YOUR INSTRUCTIONS. The line containing "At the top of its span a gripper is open" marks the end, so write out exactly every line from the top of the entries below through that one.

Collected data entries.
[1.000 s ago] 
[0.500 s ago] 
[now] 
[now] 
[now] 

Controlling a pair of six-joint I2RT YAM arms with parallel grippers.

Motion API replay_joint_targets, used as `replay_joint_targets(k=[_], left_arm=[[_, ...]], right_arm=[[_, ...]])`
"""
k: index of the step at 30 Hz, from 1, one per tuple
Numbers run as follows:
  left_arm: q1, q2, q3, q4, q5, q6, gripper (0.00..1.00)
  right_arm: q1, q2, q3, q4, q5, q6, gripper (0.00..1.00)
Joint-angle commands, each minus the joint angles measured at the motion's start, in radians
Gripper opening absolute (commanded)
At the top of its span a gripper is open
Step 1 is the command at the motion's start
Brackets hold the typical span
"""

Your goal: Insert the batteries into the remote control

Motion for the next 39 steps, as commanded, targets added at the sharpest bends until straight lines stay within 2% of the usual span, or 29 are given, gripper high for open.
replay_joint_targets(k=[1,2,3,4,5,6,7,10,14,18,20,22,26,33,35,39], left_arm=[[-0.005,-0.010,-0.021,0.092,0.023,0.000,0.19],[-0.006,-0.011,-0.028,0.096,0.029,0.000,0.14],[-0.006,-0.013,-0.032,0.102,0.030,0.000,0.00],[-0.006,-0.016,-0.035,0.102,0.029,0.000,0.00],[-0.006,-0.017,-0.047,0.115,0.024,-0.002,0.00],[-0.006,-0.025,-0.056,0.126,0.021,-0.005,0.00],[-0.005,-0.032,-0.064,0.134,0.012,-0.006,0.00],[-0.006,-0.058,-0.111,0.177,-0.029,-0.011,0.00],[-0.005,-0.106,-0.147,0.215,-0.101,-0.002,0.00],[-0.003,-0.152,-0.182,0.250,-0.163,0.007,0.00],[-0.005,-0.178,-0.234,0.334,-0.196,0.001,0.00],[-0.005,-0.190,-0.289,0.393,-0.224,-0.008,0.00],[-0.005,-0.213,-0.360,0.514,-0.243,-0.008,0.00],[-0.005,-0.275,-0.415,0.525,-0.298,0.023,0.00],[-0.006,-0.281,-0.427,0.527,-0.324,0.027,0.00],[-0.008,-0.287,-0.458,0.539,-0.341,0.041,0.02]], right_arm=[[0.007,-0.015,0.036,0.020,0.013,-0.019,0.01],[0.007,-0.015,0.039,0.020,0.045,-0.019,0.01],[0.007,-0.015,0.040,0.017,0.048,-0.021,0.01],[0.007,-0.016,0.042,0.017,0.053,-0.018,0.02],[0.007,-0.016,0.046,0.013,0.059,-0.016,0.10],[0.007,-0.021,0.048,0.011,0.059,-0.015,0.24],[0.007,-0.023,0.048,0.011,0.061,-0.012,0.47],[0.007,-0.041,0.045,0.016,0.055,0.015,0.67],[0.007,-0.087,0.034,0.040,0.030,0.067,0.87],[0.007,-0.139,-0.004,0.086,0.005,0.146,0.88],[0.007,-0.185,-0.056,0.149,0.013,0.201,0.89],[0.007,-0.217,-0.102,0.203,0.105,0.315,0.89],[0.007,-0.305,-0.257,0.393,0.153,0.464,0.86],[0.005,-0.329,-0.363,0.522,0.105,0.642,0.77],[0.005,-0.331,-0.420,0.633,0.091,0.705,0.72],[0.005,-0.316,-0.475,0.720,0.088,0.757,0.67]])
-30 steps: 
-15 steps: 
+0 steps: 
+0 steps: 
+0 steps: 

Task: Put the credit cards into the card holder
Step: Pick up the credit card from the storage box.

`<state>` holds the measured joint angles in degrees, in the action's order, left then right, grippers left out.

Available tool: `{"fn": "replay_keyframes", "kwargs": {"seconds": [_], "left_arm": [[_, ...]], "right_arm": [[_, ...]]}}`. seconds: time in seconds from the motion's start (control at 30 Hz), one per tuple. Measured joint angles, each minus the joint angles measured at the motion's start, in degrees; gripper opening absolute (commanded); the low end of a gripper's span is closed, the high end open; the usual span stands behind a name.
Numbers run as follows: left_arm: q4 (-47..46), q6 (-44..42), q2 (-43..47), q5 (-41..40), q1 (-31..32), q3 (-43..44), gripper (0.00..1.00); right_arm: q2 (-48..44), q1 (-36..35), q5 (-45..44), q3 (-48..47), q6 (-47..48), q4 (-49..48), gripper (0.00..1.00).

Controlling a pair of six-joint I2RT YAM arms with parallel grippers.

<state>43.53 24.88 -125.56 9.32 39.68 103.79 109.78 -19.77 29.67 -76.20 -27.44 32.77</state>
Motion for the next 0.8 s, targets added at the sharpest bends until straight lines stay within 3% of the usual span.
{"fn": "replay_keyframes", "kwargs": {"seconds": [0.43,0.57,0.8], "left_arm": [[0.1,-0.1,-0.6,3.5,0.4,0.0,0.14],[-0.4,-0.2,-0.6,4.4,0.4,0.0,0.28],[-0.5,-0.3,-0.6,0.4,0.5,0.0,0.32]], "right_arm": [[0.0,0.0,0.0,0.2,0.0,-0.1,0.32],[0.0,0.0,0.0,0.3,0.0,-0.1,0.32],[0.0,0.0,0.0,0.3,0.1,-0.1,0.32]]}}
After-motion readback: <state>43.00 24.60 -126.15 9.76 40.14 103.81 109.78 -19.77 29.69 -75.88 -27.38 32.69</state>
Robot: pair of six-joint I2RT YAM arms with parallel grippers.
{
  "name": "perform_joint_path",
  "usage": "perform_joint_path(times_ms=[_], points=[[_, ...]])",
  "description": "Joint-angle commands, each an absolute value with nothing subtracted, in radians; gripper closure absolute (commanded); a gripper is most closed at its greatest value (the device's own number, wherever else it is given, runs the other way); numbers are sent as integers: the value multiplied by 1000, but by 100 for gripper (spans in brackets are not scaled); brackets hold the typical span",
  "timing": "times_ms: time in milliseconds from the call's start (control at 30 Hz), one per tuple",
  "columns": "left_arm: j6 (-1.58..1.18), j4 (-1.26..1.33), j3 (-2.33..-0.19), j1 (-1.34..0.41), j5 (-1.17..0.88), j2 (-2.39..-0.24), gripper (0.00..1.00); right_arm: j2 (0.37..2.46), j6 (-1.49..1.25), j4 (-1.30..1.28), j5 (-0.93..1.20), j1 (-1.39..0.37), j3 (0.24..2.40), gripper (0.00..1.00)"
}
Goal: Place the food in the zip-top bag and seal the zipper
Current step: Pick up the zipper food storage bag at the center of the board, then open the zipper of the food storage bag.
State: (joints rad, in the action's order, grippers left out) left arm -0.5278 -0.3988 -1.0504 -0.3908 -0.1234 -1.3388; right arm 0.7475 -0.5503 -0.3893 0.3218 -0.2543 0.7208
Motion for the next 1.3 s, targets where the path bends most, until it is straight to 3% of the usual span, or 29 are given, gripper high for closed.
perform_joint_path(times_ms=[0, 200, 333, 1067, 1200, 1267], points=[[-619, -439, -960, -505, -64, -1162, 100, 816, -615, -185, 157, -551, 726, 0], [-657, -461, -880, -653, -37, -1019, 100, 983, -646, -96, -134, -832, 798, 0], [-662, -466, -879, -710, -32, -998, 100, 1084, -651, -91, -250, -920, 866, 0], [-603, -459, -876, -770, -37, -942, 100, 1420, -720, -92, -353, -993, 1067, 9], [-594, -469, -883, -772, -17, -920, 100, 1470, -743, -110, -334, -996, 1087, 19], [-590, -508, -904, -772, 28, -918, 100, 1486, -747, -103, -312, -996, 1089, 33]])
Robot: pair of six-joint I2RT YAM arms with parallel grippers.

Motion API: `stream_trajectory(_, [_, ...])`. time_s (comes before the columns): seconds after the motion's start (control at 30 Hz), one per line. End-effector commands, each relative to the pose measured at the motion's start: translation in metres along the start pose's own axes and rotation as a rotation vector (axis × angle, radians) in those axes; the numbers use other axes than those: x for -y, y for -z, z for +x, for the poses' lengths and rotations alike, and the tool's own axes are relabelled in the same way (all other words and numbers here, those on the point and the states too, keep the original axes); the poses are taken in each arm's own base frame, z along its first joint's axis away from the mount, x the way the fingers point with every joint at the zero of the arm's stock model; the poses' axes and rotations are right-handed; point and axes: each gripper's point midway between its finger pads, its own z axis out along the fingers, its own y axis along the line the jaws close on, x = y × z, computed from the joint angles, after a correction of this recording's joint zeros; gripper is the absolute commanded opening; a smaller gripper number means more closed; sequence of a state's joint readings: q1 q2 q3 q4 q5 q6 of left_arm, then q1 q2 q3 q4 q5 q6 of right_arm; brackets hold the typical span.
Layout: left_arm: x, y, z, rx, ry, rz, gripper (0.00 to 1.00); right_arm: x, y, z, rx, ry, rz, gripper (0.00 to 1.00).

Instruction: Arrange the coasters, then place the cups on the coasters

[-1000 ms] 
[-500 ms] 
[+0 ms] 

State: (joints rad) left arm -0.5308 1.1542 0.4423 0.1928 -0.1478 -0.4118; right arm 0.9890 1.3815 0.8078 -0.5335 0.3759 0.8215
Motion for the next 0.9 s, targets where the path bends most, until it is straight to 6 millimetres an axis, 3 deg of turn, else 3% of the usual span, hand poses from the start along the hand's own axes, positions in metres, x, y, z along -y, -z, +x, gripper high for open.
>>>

RESULT OF THIS EXERCISE.
[1.000 s ago] 
[0.500 s ago] 
[now] 
[now] 
[now] 

Controlling a pair of six-joint I2RT YAM arms with parallel grippers.

Motion API replay_joint_targets, used as `replay_joint_targets(k=[_], left_arm=[[_, ...]], right_arm=[[_, ...]])`
"""
k: index of the step at 30 Hz, from 1, one per tuple
Numbers run as follows:
  left_arm: q1, q2, q3, q4, q5, q6, gripper (0.00..1.00)
  right_arm: q1, q2, q3, q4, q5, q6, gripper (0.00..1.00)
Joint-angle commands, each minus the joint angles measured at the motion's start, in radians
Gripper opening absolute (commanded)
At the top of its span a gripper is open

That completes the exercise.